Crédits photos : Éveha

Lorsqu’un chantier de construction s’annonce – qu’il s’agisse d’une maison individuelle, d’une route, d’un lotissement ou encore d’un bâtiment public –, on imagine immédiatement les plans d’architecte, les engins de chantier et les ouvriers à l’œuvre. Mais avant que la première pierre ne soit posée, une étape souvent invisible mais capitale peut entrer en jeu : celle des fouilles archéologiques préventives. Obligatoires dans certains cas, elles garantissent que les traces du passé enfouies sous nos pieds soient préservées, documentées et étudiées, avant d’être potentiellement détruites par les aménagements modernes.

En Martinique, où le sol garde la mémoire d’un riche passé amérindien, colonial et post-esclavagiste, ces fouilles revêtent une importance particulière. Elles constituent à la fois un frein apparent pour certains projets d’aménagement et une opportunité unique de mieux comprendre l’histoire du territoire.
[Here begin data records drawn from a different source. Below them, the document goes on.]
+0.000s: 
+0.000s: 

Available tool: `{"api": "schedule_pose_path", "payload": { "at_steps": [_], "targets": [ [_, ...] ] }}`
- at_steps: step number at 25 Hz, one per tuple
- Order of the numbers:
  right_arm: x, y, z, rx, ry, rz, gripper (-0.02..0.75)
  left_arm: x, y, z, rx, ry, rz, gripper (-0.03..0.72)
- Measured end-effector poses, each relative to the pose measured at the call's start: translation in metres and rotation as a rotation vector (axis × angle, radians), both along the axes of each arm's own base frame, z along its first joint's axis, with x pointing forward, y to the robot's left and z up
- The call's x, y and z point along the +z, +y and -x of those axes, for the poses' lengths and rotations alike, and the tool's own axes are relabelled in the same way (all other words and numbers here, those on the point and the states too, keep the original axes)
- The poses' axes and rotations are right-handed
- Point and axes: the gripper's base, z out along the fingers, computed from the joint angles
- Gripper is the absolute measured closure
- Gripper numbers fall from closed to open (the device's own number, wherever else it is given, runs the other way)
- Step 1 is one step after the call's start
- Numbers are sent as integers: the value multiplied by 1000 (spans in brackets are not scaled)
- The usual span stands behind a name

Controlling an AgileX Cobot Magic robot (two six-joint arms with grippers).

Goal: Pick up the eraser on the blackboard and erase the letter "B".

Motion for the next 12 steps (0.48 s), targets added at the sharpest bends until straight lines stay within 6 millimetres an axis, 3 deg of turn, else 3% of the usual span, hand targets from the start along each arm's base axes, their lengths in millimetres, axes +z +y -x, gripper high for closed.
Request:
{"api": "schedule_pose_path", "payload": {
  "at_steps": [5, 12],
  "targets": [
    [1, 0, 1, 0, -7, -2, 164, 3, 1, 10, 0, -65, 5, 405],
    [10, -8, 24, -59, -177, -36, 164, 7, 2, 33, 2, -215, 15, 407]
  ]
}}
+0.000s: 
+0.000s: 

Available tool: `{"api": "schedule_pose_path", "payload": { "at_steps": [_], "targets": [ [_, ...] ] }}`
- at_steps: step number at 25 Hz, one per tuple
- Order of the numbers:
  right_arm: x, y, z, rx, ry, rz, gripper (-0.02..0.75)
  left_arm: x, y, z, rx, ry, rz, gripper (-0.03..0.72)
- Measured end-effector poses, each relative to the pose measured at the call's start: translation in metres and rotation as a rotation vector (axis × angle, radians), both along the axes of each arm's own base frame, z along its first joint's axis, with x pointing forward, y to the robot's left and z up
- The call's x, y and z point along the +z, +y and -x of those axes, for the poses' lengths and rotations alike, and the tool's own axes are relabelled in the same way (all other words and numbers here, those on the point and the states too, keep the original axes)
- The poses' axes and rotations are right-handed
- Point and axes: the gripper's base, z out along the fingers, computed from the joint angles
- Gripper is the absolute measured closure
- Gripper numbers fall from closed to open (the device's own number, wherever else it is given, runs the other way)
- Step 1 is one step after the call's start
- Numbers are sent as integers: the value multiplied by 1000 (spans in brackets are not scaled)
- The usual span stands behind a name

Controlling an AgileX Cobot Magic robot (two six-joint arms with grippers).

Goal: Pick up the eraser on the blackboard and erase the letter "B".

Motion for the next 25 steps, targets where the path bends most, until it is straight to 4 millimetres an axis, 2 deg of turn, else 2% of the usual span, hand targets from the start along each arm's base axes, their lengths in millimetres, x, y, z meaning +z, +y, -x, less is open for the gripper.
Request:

Évaluer l’impact d’un projet sur le patrimoine

Le rôle premier de l’archéologie préventive est d’évaluer l’impact qu’un projet de construction pourrait avoir sur d’éventuels vestiges. L’objectif est de déterminer si un risque existe – avéré ou supposé – que des vestiges soient présents sur l’emprise du projet.

Si tel est le cas, une prescription de diagnostic archéologique est émise. Celle-ci ouvre la voie à une opération menée le plus souvent par l’INRAP (Institut National de Recherches Archéologiques Préventives), principal opérateur public habilité en Martinique. À l’issue de cette étape, un rapport complet est remis à la Direction des Affaires Culturelles (DAC).
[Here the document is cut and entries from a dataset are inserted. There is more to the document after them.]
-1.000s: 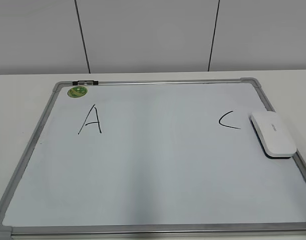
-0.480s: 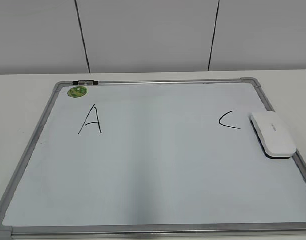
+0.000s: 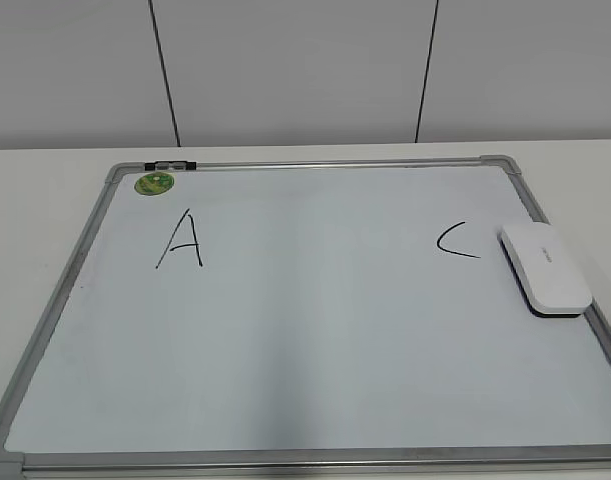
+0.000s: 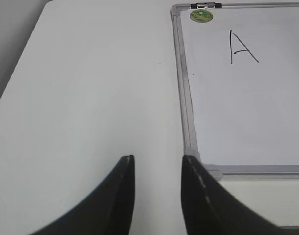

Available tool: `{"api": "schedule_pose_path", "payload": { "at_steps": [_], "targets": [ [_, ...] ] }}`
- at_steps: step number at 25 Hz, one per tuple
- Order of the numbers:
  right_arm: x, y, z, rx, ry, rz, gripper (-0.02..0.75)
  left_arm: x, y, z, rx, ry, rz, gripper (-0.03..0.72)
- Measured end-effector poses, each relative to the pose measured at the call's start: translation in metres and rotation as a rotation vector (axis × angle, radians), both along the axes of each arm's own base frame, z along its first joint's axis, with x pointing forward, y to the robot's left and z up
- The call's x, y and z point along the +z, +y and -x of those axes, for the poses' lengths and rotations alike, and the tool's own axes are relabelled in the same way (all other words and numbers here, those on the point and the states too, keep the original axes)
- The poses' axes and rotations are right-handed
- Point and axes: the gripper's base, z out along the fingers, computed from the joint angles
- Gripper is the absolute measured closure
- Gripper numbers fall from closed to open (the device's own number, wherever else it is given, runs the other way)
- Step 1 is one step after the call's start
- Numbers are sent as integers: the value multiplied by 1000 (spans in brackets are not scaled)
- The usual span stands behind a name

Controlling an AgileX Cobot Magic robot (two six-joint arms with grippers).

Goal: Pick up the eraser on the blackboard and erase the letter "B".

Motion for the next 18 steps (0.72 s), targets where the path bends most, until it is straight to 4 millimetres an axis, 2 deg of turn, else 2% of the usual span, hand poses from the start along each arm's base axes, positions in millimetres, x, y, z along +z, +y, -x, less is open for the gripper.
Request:
{"api": "schedule_pose_path", "payload": {
  "at_steps": [18],
  "targets": [
    [0, 0, 0, 0, 2, 0, 164, 0, 0, 0, 0, 0, 0, 447]
  ]
}}
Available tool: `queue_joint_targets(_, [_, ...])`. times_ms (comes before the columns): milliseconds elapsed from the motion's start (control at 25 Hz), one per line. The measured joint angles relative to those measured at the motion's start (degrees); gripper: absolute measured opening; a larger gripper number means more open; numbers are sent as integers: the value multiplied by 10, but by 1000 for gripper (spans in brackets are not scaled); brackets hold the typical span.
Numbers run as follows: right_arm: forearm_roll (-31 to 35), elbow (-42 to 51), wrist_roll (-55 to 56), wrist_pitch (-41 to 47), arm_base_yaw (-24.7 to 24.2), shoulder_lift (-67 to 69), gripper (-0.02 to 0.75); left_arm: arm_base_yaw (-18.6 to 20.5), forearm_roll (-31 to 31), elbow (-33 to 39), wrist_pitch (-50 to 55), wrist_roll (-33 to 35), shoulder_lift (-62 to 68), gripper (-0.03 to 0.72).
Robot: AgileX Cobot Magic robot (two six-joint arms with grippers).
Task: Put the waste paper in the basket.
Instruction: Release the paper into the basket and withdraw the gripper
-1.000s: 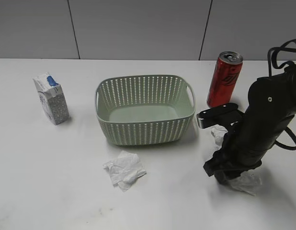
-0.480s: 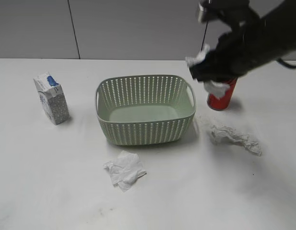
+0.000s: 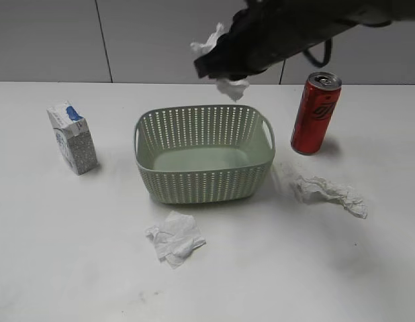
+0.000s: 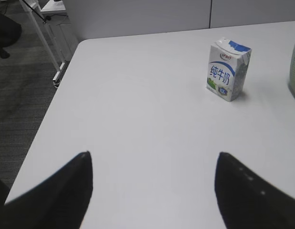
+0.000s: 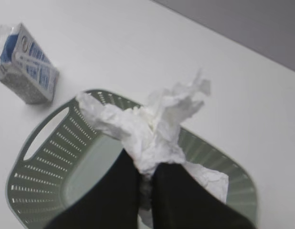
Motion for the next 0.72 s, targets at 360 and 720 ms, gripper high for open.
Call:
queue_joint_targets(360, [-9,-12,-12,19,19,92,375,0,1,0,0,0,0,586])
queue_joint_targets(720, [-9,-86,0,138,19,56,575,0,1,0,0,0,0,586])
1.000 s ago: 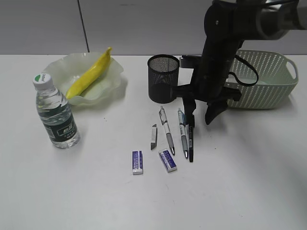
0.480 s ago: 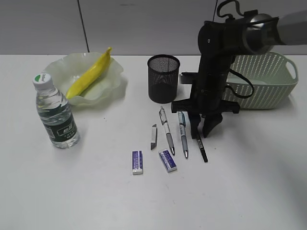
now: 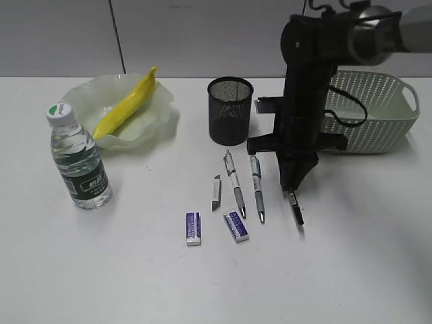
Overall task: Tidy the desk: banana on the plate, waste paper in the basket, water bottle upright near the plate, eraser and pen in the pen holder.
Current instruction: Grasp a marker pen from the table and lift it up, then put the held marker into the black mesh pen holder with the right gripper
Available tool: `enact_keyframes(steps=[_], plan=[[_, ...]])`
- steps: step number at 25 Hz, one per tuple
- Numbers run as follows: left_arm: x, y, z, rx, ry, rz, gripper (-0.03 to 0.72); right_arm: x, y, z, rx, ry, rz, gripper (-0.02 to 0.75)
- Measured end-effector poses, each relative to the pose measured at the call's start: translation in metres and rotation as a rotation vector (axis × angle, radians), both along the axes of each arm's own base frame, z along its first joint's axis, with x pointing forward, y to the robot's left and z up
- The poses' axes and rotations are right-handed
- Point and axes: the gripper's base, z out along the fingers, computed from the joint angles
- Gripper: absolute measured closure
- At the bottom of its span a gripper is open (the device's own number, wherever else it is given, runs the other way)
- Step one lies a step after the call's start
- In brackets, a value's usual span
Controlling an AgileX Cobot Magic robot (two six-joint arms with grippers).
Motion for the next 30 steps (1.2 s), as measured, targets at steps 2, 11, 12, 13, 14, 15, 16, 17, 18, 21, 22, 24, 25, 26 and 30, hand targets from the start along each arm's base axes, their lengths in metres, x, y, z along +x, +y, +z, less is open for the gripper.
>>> enact_keyframes(steps=[2, 11, 12, 13, 14, 15, 16, 17, 18, 21, 22, 24, 25, 26, 30], plan=[[0.000, 0.000, 0.000, 0.000, 0.000, 0.000, 0.347, -0.001, 0.000, 0.023, 0.020, -0.036, 0.009, 0.647], [0.000, 0.000, 0.000, 0.000, 0.000, 0.000, 0.347, 0.007, 0.002, 0.152, 0.262, -0.636, 0.123, 0.647], [0.000, 0.000, 0.000, 0.000, 0.000, 0.000, 0.347, 0.012, 0.004, 0.157, 0.282, -0.710, 0.134, 0.647], [0.000, 0.000, 0.000, 0.000, 0.000, 0.000, 0.347, 0.017, 0.006, 0.161, 0.301, -0.782, 0.142, 0.647], [0.000, 0.000, 0.000, 0.000, 0.000, 0.000, 0.347, 0.021, 0.007, 0.163, 0.312, -0.837, 0.153, 0.647], [0.000, 0.000, 0.000, 0.000, 0.000, 0.000, 0.347, 0.026, 0.009, 0.164, 0.325, -0.901, 0.161, 0.647], [0.000, 0.000, 0.000, 0.000, 0.000, 0.000, 0.347, 0.031, 0.011, 0.166, 0.339, -0.964, 0.164, 0.647], [0.000, 0.000, 0.000, 0.000, 0.000, 0.000, 0.347, 0.037, 0.013, 0.165, 0.348, -1.017, 0.166, 0.647], [0.000, 0.000, 0.000, 0.000, 0.000, 0.000, 0.347, 0.041, 0.014, 0.163, 0.355, -1.054, 0.167, 0.647], [0.000, 0.000, 0.000, 0.000, 0.000, 0.000, 0.347, 0.052, 0.019, 0.156, 0.378, -1.150, 0.152, 0.647], [0.000, 0.000, 0.000, 0.000, 0.000, 0.000, 0.347, 0.055, 0.020, 0.153, 0.382, -1.174, 0.149, 0.647], [0.000, 0.000, 0.000, 0.000, 0.000, 0.000, 0.347, 0.062, 0.022, 0.140, 0.382, -1.192, 0.145, 0.647], [0.000, 0.000, 0.000, 0.000, 0.000, 0.000, 0.347, 0.065, 0.023, 0.132, 0.380, -1.190, 0.144, 0.647], [0.000, 0.000, 0.000, 0.000, 0.000, 0.000, 0.347, 0.067, 0.024, 0.126, 0.378, -1.189, 0.143, 0.647], [0.000, 0.000, 0.000, 0.000, 0.000, 0.000, 0.347, 0.074, 0.027, 0.099, 0.365, -1.164, 0.143, 0.647]])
Entre impératifs de construction et contraintes financières

Cette procédure n’est pas toujours simple à mettre en œuvre, notamment sur le plan financier. En Martinique, le diagnostic initial n’est pas systématiquement financé par les aménageurs eux-mêmes. Lors du dépôt d’un permis de construire, une redevance d’archéologie préventive est prélevée, et celle-ci permet de couvrir tout ou une partie des opérations par l’intermédiaire de l’État.

Mais en pratique, les moyens de l’INRAP restent limités, ce qui peut entraîner des délais d’attente parfois longs. Ces délais, mal anticipés, peuvent retarder des projets et générer des tensions entre aménageurs et autorités patrimoniales.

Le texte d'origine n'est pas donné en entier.